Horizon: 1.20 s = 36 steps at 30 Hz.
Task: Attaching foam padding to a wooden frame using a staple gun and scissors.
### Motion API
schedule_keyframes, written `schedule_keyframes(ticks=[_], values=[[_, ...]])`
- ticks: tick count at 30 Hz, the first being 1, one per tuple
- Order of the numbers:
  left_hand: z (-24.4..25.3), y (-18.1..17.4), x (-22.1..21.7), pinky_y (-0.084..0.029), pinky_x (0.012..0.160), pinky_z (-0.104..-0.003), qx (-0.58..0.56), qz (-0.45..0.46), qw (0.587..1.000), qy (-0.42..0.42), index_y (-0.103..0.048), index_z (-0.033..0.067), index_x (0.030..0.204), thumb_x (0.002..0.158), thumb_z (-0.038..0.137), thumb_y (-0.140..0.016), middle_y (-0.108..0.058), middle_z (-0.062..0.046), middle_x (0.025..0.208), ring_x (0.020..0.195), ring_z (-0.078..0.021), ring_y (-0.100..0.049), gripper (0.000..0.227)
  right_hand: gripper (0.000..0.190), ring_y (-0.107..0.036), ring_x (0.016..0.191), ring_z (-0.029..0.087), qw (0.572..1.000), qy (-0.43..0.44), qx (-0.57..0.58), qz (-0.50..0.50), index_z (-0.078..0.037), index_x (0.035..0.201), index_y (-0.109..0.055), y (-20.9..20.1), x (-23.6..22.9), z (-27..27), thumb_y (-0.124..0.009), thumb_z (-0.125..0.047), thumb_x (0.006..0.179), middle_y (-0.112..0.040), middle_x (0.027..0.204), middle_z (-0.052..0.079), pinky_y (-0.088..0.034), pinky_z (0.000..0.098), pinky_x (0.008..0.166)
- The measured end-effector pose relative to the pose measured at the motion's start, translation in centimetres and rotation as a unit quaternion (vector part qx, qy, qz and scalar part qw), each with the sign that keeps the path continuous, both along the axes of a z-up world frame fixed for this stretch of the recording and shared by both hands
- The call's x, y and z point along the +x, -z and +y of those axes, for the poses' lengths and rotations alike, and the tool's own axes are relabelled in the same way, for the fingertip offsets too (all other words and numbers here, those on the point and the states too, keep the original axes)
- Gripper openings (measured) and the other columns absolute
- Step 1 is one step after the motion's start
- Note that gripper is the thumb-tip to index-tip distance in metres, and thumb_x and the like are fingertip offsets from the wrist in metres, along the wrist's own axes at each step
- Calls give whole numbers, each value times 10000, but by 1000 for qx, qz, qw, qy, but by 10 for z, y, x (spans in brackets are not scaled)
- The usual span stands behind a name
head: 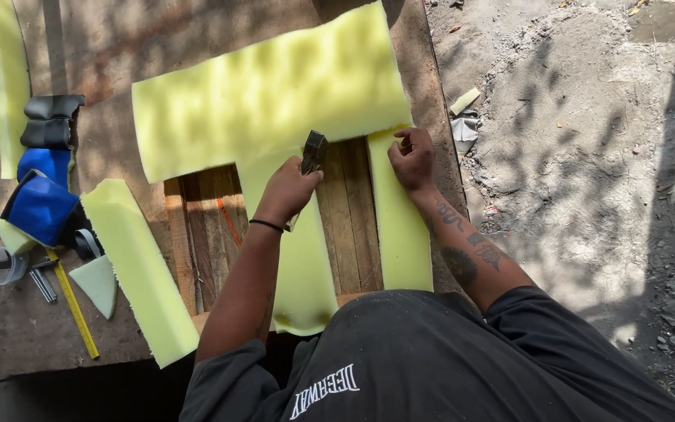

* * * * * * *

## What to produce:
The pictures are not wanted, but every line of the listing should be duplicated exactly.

## Response area:
Horizon: 1.20 s = 36 steps at 30 Hz.
Task: Attaching foam padding to a wooden frame using a staple gun and scissors.
### Motion API
schedule_keyframes, written `schedule_keyframes(ticks=[_], values=[[_, ...]])`
- ticks: tick count at 30 Hz, the first being 1, one per tuple
- Order of the numbers:
  left_hand: z (-24.4..25.3), y (-18.1..17.4), x (-22.1..21.7), pinky_y (-0.084..0.029), pinky_x (0.012..0.160), pinky_z (-0.104..-0.003), qx (-0.58..0.56), qz (-0.45..0.46), qw (0.587..1.000), qy (-0.42..0.42), index_y (-0.103..0.048), index_z (-0.033..0.067), index_x (0.030..0.204), thumb_x (0.002..0.158), thumb_z (-0.038..0.137), thumb_y (-0.140..0.016), middle_y (-0.108..0.058), middle_z (-0.062..0.046), middle_x (0.025..0.208), ring_x (0.020..0.195), ring_z (-0.078..0.021), ring_y (-0.100..0.049), gripper (0.000..0.227)
  right_hand: gripper (0.000..0.190), ring_y (-0.107..0.036), ring_x (0.016..0.191), ring_z (-0.029..0.087), qw (0.572..1.000), qy (-0.43..0.44), qx (-0.57..0.58), qz (-0.50..0.50), index_z (-0.078..0.037), index_x (0.035..0.201), index_y (-0.109..0.055), y (-20.9..20.1), x (-23.6..22.9), z (-27..27), thumb_y (-0.124..0.009), thumb_z (-0.125..0.047), thumb_x (0.006..0.179), middle_y (-0.112..0.040), middle_x (0.027..0.204), middle_z (-0.052..0.079), pinky_y (-0.088..0.034), pinky_z (0.000..0.098), pinky_x (0.008..0.166)
- The measured end-effector pose relative to the pose measured at the motion's start, translation in centimetres and rotation as a unit quaternion (vector part qx, qy, qz and scalar part qw), each with the sign that keeps the path continuous, both along the axes of a z-up world frame fixed for this stretch of the recording and shared by both hands
- The call's x, y and z point along the +x, -z and +y of those axes, for the poses' lengths and rotations alike, and the tool's own axes are relabelled in the same way, for the fingertip offsets too (all other words and numbers here, those on the point and the states too, keep the original axes)
- Gripper openings (measured) and the other columns absolute
- Step 1 is one step after the motion's start
- Note that gripper is the thumb-tip to index-tip distance in metres, and thumb_x and the like are fingertip offsets from the wrist in metres, along the wrist's own axes at each step
- Calls give whole numbers, each value times 10000, but by 1000 for qx, qz, qw, qy, but by 10 for z, y, x (spans in brackets are not scaled)
- The usual span stands behind a name
head: 

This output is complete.